- ABOUT THIS EXERCISE -
Restate the whole listing word for word, missing no line.

Start of INPUT

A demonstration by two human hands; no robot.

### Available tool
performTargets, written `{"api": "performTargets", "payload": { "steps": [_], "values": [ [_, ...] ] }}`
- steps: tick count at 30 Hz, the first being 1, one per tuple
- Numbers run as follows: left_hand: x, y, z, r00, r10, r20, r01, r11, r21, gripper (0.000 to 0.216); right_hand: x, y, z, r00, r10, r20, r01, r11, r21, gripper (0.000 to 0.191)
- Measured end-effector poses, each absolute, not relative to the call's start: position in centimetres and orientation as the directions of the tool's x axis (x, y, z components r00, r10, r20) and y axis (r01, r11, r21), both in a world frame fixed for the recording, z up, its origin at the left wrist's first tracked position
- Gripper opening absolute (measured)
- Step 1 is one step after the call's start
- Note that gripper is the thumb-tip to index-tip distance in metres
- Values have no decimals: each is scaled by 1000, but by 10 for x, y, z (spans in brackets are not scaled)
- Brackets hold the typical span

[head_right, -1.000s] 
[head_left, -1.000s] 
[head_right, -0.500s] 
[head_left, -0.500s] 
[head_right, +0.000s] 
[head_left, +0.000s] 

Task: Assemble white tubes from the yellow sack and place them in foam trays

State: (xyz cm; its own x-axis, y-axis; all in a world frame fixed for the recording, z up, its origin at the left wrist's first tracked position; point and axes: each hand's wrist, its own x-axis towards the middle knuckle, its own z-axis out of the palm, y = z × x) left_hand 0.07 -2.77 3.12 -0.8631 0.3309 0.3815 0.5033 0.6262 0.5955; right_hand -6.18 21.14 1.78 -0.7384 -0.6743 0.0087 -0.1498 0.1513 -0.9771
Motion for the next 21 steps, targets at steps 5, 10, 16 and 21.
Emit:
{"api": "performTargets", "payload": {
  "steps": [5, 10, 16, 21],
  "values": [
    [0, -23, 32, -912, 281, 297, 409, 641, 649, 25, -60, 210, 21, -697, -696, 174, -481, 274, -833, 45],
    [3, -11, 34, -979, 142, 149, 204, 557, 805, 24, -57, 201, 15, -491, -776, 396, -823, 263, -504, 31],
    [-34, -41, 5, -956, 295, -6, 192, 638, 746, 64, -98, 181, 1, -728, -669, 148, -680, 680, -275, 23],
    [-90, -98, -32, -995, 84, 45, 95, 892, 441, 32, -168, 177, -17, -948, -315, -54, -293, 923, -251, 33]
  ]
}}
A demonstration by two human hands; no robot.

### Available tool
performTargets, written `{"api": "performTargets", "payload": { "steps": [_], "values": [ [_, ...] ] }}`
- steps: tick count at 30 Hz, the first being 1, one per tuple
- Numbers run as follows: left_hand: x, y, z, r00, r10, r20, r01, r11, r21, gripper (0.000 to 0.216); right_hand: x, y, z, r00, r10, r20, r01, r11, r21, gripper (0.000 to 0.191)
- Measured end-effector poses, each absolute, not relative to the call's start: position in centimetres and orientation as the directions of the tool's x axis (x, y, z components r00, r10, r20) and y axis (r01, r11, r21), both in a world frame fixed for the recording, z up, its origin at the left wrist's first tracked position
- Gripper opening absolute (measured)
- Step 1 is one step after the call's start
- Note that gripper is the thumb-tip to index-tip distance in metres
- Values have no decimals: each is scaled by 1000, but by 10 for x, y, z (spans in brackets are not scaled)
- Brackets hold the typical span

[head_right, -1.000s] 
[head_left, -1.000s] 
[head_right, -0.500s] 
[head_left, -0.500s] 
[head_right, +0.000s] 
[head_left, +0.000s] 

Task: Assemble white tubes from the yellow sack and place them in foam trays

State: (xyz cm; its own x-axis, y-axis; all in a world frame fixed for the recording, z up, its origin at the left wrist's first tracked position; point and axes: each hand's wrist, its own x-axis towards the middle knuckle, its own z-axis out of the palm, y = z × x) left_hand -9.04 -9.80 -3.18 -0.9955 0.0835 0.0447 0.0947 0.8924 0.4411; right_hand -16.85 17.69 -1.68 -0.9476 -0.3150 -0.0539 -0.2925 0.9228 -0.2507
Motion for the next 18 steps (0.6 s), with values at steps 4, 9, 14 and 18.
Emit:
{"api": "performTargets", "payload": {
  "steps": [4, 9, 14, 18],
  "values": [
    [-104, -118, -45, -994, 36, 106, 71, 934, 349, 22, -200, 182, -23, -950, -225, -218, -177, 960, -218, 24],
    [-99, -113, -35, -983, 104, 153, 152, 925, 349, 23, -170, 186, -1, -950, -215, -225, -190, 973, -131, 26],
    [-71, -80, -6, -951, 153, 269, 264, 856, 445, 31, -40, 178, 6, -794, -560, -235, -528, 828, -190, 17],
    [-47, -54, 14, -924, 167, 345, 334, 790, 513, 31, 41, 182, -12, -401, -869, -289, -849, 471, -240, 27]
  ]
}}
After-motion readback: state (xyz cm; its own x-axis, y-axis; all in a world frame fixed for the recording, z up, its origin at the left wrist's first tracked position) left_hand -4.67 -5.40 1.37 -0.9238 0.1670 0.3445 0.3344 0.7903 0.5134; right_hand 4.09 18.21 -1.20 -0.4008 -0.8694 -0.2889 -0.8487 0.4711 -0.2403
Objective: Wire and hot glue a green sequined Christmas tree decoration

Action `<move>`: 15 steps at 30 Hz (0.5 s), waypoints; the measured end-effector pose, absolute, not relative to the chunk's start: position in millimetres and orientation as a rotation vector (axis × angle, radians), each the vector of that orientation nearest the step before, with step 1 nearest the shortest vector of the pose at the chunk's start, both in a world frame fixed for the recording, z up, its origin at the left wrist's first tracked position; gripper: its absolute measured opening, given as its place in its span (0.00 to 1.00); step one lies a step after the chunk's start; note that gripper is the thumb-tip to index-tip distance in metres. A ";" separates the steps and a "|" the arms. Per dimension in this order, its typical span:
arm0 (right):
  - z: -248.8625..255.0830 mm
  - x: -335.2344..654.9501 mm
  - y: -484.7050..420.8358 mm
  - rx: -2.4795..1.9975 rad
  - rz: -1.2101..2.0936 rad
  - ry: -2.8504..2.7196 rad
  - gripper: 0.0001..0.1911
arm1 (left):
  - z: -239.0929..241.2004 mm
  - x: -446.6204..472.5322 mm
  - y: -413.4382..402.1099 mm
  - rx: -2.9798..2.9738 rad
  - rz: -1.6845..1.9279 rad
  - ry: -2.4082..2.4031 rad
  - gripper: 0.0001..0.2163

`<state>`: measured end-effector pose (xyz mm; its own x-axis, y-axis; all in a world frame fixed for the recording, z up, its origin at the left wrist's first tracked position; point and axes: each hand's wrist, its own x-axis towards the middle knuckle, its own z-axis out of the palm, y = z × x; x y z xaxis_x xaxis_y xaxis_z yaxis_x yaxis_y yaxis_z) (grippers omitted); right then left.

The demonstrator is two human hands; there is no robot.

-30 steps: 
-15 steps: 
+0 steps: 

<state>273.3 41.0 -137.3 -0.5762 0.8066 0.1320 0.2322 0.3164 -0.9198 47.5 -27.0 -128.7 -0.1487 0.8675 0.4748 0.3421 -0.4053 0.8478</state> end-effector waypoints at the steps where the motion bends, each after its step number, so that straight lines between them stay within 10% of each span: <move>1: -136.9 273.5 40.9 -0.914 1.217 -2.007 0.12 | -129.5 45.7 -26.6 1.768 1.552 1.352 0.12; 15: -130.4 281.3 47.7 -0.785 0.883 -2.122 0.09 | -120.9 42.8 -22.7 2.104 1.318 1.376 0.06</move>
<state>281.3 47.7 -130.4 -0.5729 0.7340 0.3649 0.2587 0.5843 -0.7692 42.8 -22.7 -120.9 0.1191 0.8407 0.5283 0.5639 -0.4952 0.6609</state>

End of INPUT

- WRITTEN SOLUTION -
A demonstration by two human hands; no robot.

### Available tool
performTargets, written `{"api": "performTargets", "payload": { "steps": [_], "values": [ [_, ...] ] }}`
- steps: tick count at 30 Hz, the first being 1, one per tuple
- Numbers run as follows: left_hand: x, y, z, r00, r10, r20, r01, r11, r21, gripper (0.000 to 0.216); right_hand: x, y, z, r00, r10, r20, r01, r11, r21, gripper (0.000 to 0.191)
- Measured end-effector poses, each absolute, not relative to the call's start: position in centimetres and orientation as the directions of the tool's x axis (x, y, z components r00, r10, r20) and y axis (r01, r11, r21), both in a world frame fixed for the recording, z up, its origin at the left wrist's first tracked position
- Gripper opening absolute (measured)
- Step 1 is one step after the call's start
- Note that gripper is the thumb-tip to index-tip distance in metres
- Values have no decimals: each is scaled by 1000, but by 10 for x, y, z (spans in brackets are not scaled)
- Brackets hold the typical span

[head_right, -1.000s] 
[head_left, -1.000s] 
[head_right, -0.500s] 
[head_left, -0.500s] 
[head_right, +0.000s] 
[head_left, +0.000s] 

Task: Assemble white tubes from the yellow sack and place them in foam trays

State: (xyz cm; its own x-axis, y-axis; all in a world frame fixed for the recording, z up, its origin at the left wrist's first tracked position; point and axes: each hand's wrist, its own x-axis towards the middle knuckle, its own z-axis out of the palm, y = z × x) left_hand 0.07 -2.77 3.12 -0.8631 0.3309 0.3815 0.5033 0.6262 0.5955; right_hand -6.18 21.14 1.78 -0.7384 -0.6743 0.0087 -0.1498 0.1513 -0.9771
Motion for the next 21 steps, targets at steps 5, 10, 16 and 21.
Emit:
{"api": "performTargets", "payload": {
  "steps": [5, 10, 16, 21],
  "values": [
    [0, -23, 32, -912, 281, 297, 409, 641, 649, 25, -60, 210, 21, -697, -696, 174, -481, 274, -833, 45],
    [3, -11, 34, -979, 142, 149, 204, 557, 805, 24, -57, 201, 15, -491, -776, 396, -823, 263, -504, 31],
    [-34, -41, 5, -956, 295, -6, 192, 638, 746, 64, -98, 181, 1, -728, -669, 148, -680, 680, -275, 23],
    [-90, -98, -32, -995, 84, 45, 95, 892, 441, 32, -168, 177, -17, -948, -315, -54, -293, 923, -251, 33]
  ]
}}
A demonstration by two human hands; no robot.

### Available tool
performTargets, written `{"api": "performTargets", "payload": { "steps": [_], "values": [ [_, ...] ] }}`
- steps: tick count at 30 Hz, the first being 1, one per tuple
- Numbers run as follows: left_hand: x, y, z, r00, r10, r20, r01, r11, r21, gripper (0.000 to 0.216); right_hand: x, y, z, r00, r10, r20, r01, r11, r21, gripper (0.000 to 0.191)
- Measured end-effector poses, each absolute, not relative to the call's start: position in centimetres and orientation as the directions of the tool's x axis (x, y, z components r00, r10, r20) and y axis (r01, r11, r21), both in a world frame fixed for the recording, z up, its origin at the left wrist's first tracked position
- Gripper opening absolute (measured)
- Step 1 is one step after the call's start
- Note that gripper is the thumb-tip to index-tip distance in metres
- Values have no decimals: each is scaled by 1000, but by 10 for x, y, z (spans in brackets are not scaled)
- Brackets hold the typical span

[head_right, -1.000s] 
[head_left, -1.000s] 
[head_right, -0.500s] 
[head_left, -0.500s] 
[head_right, +0.000s] 
[head_left, +0.000s] 

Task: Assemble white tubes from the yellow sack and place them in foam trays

State: (xyz cm; its own x-axis, y-axis; all in a world frame fixed for the recording, z up, its origin at the left wrist's first tracked position; point and axes: each hand's wrist, its own x-axis towards the middle knuckle, its own z-axis out of the palm, y = z × x) left_hand -9.04 -9.80 -3.18 -0.9955 0.0835 0.0447 0.0947 0.8924 0.4411; right_hand -16.85 17.69 -1.68 -0.9476 -0.3150 -0.0539 -0.2925 0.9228 -0.2507
Motion for the next 18 steps (0.6 s), with values at steps 4, 9, 14 and 18.
Emit:
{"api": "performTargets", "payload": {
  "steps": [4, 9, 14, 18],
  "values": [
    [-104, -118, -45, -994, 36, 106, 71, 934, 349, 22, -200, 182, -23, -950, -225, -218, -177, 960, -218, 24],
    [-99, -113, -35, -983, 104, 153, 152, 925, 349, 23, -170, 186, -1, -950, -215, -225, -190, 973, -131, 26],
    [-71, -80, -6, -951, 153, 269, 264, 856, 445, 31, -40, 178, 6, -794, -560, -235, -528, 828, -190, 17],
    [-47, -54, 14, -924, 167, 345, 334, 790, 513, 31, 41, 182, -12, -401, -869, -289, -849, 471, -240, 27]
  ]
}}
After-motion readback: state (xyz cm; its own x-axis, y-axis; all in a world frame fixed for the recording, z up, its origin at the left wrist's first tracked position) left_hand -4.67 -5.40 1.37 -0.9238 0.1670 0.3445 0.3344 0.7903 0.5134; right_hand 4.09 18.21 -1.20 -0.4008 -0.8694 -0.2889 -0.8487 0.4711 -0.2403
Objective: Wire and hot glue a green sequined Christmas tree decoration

Action `<move>`: 15 steps at 30 Hz (0.5 s), waypoints; the measured end-effector pose, absolute, not relative to the chunk's start: position in millimetres and orientation as a rotation vector (axis × angle, radians), each the vector of that orientation nearest the step before, with step 1 nearest the shortest vector of the pose at the chunk's start, both in a world frame fixed for the recording, z up, its origin at the left wrist's first tracked position; gripper: its absolute measured opening, given as its place in its span (0.00 to 1.00); step one lies a step after the chunk's start; note that gripper is the thumb-tip to index-tip distance in metres. A ";" separates the steps and a "|" the arms. Per dimension in this order, its typical span:
arm0 (right):
  - z: -248.8625..255.0830 mm
  - x: -335.2344..654.9501 mm
  - y: -484.7050..420.8358 mm
  - rx: -2.4795..1.9975 rad
  - rz: -1.2101..2.0936 rad
  - ry: -2.8504..2.7196 rad
  - gripper: 0.0001..0.1911
arm1 (left):
  - z: -239.0929..241.2004 mm
  - x: -446.6204..472.5322 mm
  - y: -413.4382..402.1099 mm
  - rx: -2.9798..2.9738 rad
  - rz: -1.6845..1.9279 rad
  - ry: -2.4082..2.4031 rad
  - gripper: 0.0001..0.2163

`<state>`: measured end-effector pose (xyz mm; its own x-axis, y-axis; all in a world frame fixed for the recording, z up, its origin at the left wrist's first tracked position; point and axes: each hand's wrist, its own x-axis towards the middle knuckle, its own z-axis out of the palm, y = z × x; x y z xaxis_x xaxis_y xaxis_z yaxis_x yaxis_y yaxis_z) (grippers omitted); right then left.

The demonstrator is two human hands; there is no robot.

-30 steps: 
-15 steps: 
+0 steps: 

<state>273.3 41.0 -137.3 -0.5762 0.8066 0.1320 0.2322 0.3164 -0.9198 47.5 -27.0 -128.7 -0.1487 0.8675 0.4748 0.3421 -0.4053 0.8478</state> end-effector waypoints at the steps where the motion bends, each after its step number, so that straight lines between them stay within 10% of each span: <move>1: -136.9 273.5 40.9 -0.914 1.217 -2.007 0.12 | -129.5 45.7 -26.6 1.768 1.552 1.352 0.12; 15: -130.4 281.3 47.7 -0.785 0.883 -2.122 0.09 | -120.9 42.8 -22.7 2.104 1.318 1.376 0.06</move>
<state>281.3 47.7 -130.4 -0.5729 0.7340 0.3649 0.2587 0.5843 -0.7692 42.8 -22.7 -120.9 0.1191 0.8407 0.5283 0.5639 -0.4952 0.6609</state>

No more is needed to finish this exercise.